We were on our way home from the Central Belt earlier this week and while we were waiting for the first course of our dinner we were served some home made bread, with chive butter and some green olive tapenade. I tried the bread, and the chive butter (which was lovely) and fully intended to ignore the tapenade as per normal. After all I don't like olives.

And then a light bulb went on in my head. Wasn't I just trying to challenge myself to do sixty new things before I was sixty one? Wouldn't trying this stuff be a new thing to give a go to? What was the point in deciding to do new stuff if, when new things presented themselves, I didn't recognize the opportunity?

I took up a spoon and heaped some tapenade onto a piece of bread. Then before I could have second thoughts and without pausing to put myself off by trying to see what it smelled like, I popped it in my mouth.

And of course I hated it. I have since googled the stuff and see that it is basically made up of three ingredients; capers, anchovies and green olives. As I do not like any of these three things separately the chances of me enjoying them when they have been pounded together into a paste were basically nil. But that is not the point. I tried it.
 
One down, fifty nine to go.

Project 60

My sister was here recently for a (very enjoyable) few days, and while she was staying I taught her to knit socks. Well, a sock to be precise, but she went home with the makings for the second of the pair....It turned out she had asked me to teach her to do it inspired by a friend of hers who had decided to do fifty new things in the year she was fifty. So my sister had decided she should take herself out of her comfort zone and do some new things too.

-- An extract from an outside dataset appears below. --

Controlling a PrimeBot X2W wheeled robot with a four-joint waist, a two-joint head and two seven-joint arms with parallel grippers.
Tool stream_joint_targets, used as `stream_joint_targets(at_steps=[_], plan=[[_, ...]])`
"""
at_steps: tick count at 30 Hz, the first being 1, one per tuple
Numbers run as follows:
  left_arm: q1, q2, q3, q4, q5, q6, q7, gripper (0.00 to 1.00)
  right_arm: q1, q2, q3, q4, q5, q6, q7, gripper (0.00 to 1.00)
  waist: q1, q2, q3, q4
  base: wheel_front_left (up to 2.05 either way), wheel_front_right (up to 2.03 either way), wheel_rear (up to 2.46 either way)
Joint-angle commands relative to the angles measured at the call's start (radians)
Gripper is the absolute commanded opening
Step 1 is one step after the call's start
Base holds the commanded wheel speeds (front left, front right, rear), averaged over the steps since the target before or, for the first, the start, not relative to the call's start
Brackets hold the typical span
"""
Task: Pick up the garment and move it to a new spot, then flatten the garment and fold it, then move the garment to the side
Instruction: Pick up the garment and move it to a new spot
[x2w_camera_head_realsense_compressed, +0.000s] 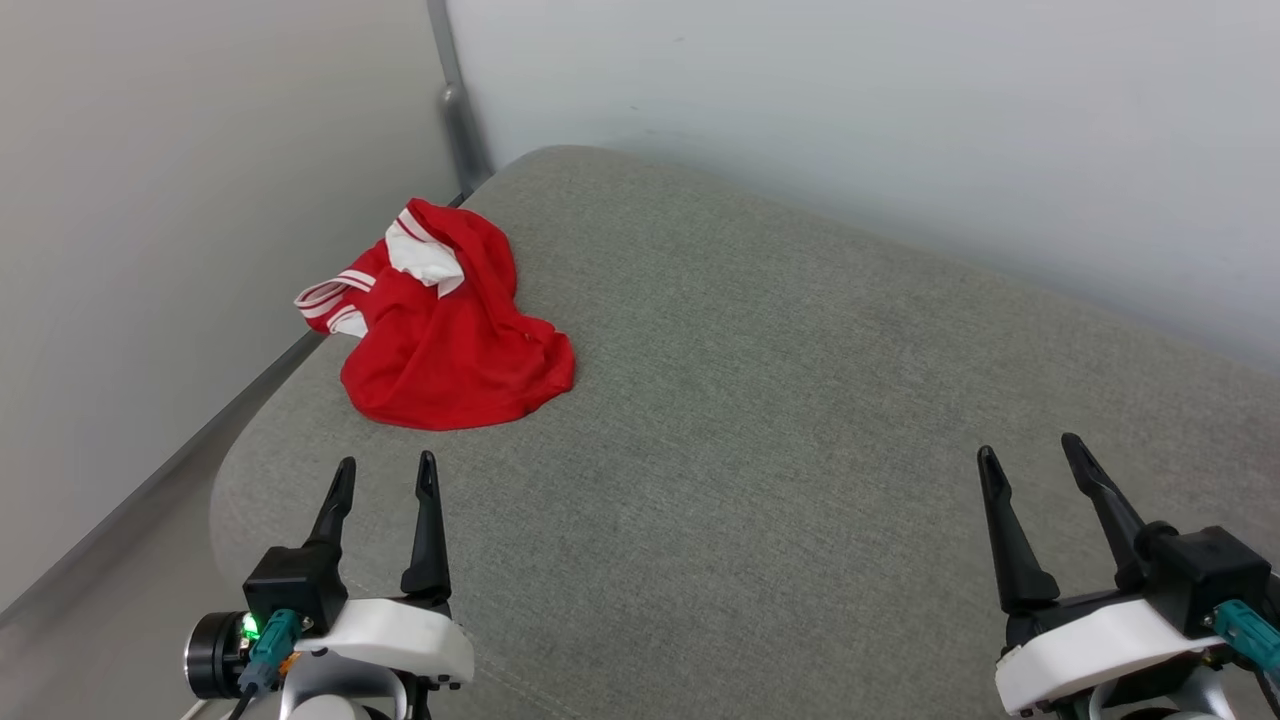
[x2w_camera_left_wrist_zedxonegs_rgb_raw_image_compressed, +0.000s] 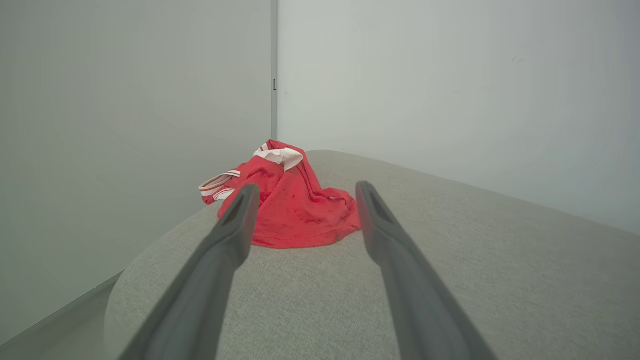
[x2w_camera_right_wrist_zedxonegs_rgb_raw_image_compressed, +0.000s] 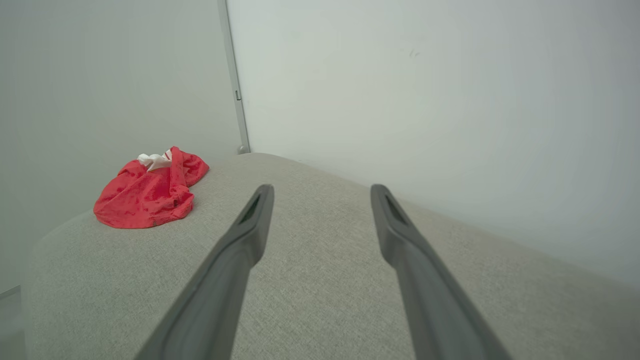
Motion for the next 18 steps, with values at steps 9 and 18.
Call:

For some reason this caught my imagination as well. It could be something to do with the fact that my 60th birthday is in view. It's not hugely imminent, but it is visible on the horizon, and I have rather picked up and run with the idea.  So sixty new things between now and turning 61 (because some of the ones I've thought of involve long range planning and a lot of travel and I don't know that I could fit them all in before I'm sixty, but I've got more of a shot if I give myself that extra twelve months.)
 
I haven't written down a list; partly because I don't think I could get to sixty all at once and I might put things on it for the sake of getting to the right number. Then when I come across something I'd like to try that isn't on the list I might feel too constrained to do it, since it's not there.
 
I've got a few starting ideas though. Apparently the trick is to include some small stuff along with the huge things. I have to admit that the large (and expensive) things come to mind more easily.  We'll see how we go.

Saturday, 27 September 2014

The Victorian Cherub

I am not a great fan of cherubs. Nor of High Victorian Gothic (although I can gasp with stunned admiration at some manifestations of the latter). So when I see a Victorian Cherub that has been lovingly restored I tend to ask why anyone would bother.
 
Anyway here's a photo of one
 
 
and should you wish to see it a bit more clearly
 
 
This particular little angel is situated  the  small Highland town of Dornoch and that is Dornoch Cathedral lurking behind the cherub. If you're ever in the neighbourhood, the stained glass in the Cathedral is spectacular. And it's a nice wee place to wander around and have a coffee in.
 
I was in Dornoch in June, serving on a university panel that was revalidating the postgraduate provision in the UHI School of History, which was an interesting thing to do. We stayed at the Dornoch Castle Hotel and I didn't take a photo of the front of it some reason (possibly something to do with needing to strand in the middle of a busy road to get it in properly) but I did take a picture of the back
 
 

The weather was glorious, I took this as we sat in the garden enjoying a well earned glass of wine at the end of Day 1. The Dornoch Castle Hotel is not cheap but it's beautiful and comfortable and the staff were without exception lovely. The food was wonderful, in proof of which I offer a photo of my dessert. It was billed in the menu as Strawberries and Cream
 
 
 
I did think it was a bit over-dotted to be honest, but it tasted good.